WHAT TO PRODUCE:
Tally the lines below that contain the word "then", and give only that number.

DATA TO EXAMINE:
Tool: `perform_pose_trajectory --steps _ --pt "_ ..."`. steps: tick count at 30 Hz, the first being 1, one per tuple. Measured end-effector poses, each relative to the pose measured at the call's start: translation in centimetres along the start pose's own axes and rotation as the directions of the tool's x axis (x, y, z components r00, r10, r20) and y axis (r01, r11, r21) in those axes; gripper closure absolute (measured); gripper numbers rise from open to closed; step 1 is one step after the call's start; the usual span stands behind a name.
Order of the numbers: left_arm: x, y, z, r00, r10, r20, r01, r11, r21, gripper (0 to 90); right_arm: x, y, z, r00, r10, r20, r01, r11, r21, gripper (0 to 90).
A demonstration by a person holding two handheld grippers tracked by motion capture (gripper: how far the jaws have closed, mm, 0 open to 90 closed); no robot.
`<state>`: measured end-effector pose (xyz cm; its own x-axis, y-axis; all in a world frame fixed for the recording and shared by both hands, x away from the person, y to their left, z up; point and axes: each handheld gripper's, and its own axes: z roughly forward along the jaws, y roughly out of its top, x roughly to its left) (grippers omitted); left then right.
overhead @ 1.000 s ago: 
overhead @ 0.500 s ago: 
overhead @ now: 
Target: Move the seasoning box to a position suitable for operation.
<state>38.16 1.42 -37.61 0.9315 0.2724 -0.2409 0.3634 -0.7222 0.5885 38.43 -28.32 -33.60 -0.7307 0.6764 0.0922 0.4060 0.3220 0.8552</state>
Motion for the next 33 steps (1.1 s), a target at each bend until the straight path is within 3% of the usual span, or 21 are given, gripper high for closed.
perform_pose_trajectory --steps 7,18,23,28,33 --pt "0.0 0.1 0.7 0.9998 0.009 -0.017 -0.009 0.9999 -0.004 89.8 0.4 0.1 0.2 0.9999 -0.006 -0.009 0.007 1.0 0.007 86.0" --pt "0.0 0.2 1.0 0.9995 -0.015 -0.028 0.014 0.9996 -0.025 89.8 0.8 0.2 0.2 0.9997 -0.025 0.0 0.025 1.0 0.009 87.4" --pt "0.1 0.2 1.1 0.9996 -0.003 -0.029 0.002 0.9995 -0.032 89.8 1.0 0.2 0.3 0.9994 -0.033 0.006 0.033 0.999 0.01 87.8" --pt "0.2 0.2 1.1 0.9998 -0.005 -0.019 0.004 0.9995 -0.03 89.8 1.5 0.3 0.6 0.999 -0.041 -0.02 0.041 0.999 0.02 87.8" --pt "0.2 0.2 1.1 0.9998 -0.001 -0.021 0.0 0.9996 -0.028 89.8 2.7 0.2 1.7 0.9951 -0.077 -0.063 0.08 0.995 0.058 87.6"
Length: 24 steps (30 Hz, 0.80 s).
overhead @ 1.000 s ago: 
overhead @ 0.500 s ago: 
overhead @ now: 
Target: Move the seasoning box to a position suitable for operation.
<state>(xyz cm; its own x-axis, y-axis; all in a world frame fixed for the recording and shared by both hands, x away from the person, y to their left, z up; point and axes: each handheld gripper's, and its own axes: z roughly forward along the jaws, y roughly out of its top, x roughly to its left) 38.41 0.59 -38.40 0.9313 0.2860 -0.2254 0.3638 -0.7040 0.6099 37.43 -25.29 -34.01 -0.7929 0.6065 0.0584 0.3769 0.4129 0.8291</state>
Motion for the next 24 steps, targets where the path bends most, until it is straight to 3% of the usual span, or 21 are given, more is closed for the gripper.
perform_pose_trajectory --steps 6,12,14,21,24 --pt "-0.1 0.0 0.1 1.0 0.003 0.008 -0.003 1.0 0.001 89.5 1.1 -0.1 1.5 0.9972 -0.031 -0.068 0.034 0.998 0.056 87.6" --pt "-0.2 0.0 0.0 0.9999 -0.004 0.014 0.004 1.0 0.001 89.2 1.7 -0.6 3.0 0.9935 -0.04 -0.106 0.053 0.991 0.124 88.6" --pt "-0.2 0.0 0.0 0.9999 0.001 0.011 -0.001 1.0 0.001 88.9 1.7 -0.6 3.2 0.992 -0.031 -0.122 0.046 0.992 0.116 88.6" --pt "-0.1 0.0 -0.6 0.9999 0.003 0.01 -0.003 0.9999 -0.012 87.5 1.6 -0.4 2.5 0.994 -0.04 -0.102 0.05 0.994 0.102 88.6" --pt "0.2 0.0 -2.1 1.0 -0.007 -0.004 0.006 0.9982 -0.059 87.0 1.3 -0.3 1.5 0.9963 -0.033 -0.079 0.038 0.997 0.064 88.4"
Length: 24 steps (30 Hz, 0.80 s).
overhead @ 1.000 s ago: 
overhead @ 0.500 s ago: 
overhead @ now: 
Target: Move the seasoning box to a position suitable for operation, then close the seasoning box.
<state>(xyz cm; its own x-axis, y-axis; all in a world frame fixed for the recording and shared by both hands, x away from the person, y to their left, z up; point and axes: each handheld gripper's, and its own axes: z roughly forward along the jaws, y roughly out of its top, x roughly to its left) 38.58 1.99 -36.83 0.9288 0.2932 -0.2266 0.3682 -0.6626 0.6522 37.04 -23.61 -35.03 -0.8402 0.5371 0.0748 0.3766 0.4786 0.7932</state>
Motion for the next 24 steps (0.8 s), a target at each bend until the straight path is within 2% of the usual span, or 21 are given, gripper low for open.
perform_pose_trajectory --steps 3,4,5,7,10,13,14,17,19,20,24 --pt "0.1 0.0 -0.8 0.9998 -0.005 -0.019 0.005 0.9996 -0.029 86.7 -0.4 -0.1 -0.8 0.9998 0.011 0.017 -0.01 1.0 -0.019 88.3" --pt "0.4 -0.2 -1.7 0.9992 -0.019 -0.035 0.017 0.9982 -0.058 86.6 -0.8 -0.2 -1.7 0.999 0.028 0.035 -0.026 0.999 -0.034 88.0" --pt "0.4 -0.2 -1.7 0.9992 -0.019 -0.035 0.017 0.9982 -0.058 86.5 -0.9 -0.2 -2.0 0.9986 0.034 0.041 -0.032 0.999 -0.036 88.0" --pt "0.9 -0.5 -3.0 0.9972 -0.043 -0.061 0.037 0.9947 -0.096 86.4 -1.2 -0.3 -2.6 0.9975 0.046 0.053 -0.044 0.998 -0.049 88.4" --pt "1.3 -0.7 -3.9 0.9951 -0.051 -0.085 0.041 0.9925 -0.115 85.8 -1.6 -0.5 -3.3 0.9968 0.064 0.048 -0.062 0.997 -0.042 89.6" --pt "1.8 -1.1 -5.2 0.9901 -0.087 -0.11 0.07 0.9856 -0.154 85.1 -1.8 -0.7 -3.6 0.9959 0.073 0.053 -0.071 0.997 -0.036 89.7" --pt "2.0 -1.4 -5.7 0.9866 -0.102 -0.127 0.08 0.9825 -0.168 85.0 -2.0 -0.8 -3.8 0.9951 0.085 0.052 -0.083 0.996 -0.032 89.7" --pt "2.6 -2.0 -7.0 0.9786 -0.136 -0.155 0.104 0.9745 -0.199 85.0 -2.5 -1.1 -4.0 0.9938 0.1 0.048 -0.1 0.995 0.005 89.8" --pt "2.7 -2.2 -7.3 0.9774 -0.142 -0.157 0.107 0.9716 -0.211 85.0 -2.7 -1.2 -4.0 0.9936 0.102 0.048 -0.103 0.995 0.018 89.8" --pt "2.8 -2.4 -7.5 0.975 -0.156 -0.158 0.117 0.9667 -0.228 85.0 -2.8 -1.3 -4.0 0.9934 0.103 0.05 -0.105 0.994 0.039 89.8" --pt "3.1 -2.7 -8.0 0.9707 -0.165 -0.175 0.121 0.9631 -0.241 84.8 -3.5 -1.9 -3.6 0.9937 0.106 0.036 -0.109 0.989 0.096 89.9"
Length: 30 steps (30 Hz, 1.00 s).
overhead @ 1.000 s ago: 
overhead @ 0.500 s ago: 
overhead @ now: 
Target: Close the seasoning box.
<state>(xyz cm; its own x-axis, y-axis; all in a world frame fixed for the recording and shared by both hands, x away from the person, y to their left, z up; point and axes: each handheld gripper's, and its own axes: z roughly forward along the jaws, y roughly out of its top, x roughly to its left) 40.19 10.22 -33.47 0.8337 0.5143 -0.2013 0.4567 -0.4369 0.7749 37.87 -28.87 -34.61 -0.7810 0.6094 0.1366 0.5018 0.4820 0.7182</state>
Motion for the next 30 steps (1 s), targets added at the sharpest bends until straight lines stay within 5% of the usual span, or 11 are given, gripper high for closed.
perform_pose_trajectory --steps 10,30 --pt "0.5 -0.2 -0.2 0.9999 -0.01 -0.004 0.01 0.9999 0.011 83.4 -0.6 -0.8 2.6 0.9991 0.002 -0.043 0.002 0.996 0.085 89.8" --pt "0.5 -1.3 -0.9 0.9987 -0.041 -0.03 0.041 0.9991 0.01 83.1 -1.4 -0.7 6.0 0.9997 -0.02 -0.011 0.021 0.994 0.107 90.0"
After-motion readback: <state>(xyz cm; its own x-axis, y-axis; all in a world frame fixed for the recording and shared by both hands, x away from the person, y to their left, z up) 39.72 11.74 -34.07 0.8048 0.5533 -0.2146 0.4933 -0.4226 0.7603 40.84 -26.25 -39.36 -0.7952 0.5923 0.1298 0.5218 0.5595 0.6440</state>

SOLUTION TO THIS TASK:
2